▸ TRY IT:
Transcribe all of the data exactly. Omit the pictures.

----

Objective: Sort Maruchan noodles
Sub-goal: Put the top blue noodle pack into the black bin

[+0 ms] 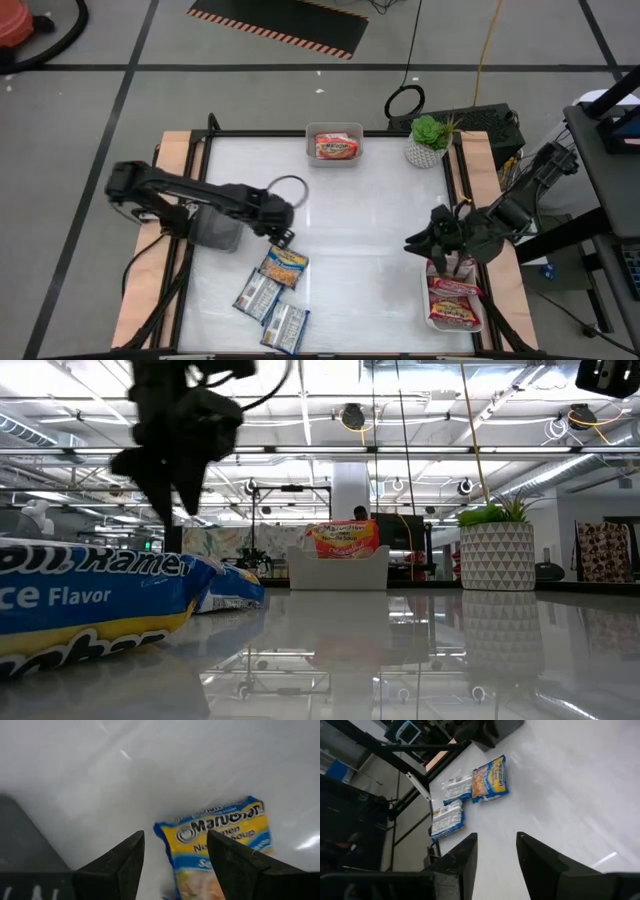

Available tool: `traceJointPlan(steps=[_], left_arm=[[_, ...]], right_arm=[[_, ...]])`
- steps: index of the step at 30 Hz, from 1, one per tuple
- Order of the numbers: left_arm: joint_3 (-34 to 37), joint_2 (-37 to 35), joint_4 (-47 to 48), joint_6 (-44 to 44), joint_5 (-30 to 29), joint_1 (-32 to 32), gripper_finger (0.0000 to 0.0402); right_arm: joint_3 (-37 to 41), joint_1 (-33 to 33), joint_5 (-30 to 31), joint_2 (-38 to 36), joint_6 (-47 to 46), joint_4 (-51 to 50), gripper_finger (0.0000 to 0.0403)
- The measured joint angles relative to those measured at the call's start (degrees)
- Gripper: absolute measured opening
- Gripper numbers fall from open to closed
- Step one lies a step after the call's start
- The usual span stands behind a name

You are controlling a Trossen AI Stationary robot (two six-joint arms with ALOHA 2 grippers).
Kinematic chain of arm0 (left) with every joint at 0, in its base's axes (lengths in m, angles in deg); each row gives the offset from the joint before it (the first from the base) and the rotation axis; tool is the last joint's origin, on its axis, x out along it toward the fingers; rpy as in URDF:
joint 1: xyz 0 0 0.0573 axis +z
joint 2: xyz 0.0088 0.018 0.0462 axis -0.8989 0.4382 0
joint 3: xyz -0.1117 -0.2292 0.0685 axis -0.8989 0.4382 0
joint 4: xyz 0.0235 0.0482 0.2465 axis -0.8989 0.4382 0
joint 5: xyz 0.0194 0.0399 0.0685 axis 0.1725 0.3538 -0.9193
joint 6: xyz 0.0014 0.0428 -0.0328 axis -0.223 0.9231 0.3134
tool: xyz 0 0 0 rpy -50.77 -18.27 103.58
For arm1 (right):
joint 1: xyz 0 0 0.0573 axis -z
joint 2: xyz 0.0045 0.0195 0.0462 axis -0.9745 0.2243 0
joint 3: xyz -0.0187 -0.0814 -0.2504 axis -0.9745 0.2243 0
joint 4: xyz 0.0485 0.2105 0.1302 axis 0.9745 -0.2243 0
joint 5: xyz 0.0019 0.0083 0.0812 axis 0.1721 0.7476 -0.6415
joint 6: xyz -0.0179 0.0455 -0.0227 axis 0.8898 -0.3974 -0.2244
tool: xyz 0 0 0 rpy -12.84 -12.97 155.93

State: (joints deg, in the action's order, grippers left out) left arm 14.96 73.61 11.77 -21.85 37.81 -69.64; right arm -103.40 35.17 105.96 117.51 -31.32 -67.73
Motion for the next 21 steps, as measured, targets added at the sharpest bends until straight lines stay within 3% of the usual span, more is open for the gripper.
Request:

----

▸ RESPONSE AREA:
Objective: Sort Maruchan noodles
Sub-goal: Put the top blue noodle pack into the black bin

[+0 ms] 

Available tool: `traceJointPlan(steps=[_], left_arm=[[_, ...]], right_arm=[[_, ...]])`
- steps: index of the step at 30 Hz, from 1, one per tuple
- Order of the numbers: left_arm: joint_3 (-34 to 37), joint_2 (-37 to 35), joint_4 (-47 to 48), joint_6 (-44 to 44), joint_5 (-30 to 29), joint_1 (-32 to 32), gripper_finger (0.0000 to 0.0402); right_arm: joint_3 (-37 to 41), joint_1 (-33 to 33), joint_5 (-30 to 31), joint_2 (-38 to 36), joint_6 (-47 to 46), joint_4 (-51 to 50), gripper_finger (0.0000 to 0.0403)
- The measured joint angles relative to those measured at the call's start (degrees)
- Gripper: absolute measured opening
- Gripper numbers fall from open to closed
- Step one lies a step after the call's start
- The usual span stands behind a name

You are controlling a Trossen AI Stationary robot (two six-joint arms with ALOHA 2 grippers).
Kinematic chain of arm0 (left) with every joint at 0, in its base's axes (lengths in m, angles in deg); each row gives the offset from the joint before it (the first from the base) and the rotation axis; tool is the last joint's origin, on its axis, x out along it toward the fingers; rpy as in URDF:
joint 1: xyz 0 0 0.0573 axis +z
joint 2: xyz 0.0088 0.018 0.0462 axis -0.8989 0.4382 0
joint 3: xyz -0.1117 -0.2292 0.0685 axis -0.8989 0.4382 0
joint 4: xyz 0.0235 0.0482 0.2465 axis -0.8989 0.4382 0
joint 5: xyz 0.0194 0.0399 0.0685 axis 0.1725 0.3538 -0.9193
joint 6: xyz 0.0014 0.0428 -0.0328 axis -0.223 0.9231 0.3134
tool: xyz 0 0 0 rpy -50.77 -18.27 103.58
For arm1 (right):
joint 1: xyz 0 0 0.0573 axis -z
joint 2: xyz 0.0045 0.0195 0.0462 axis -0.9745 0.2243 0
joint 3: xyz -0.0187 -0.0814 -0.2504 axis -0.9745 0.2243 0
joint 4: xyz 0.0485 0.2105 0.1302 axis 0.9745 -0.2243 0
joint 5: xyz 0.0019 0.0083 0.0812 axis 0.1721 0.7476 -0.6415
joint 6: xyz -0.0179 0.0455 -0.0227 axis 0.8898 -0.3974 -0.2244
tool: xyz 0 0 0 rpy -12.84 -12.97 155.93

State: (joints deg, in the action's order, grippers left out) left arm 14.96 73.61 11.77 -21.85 37.81 -69.64; right arm -103.40 35.17 105.96 117.51 -31.32 -67.73
Motion for the next 21 steps, as measured, targets added at the sharpest bends until straight lines stay within 3% of the usual span, more is open for the gripper.
Request:

That concludes the answer.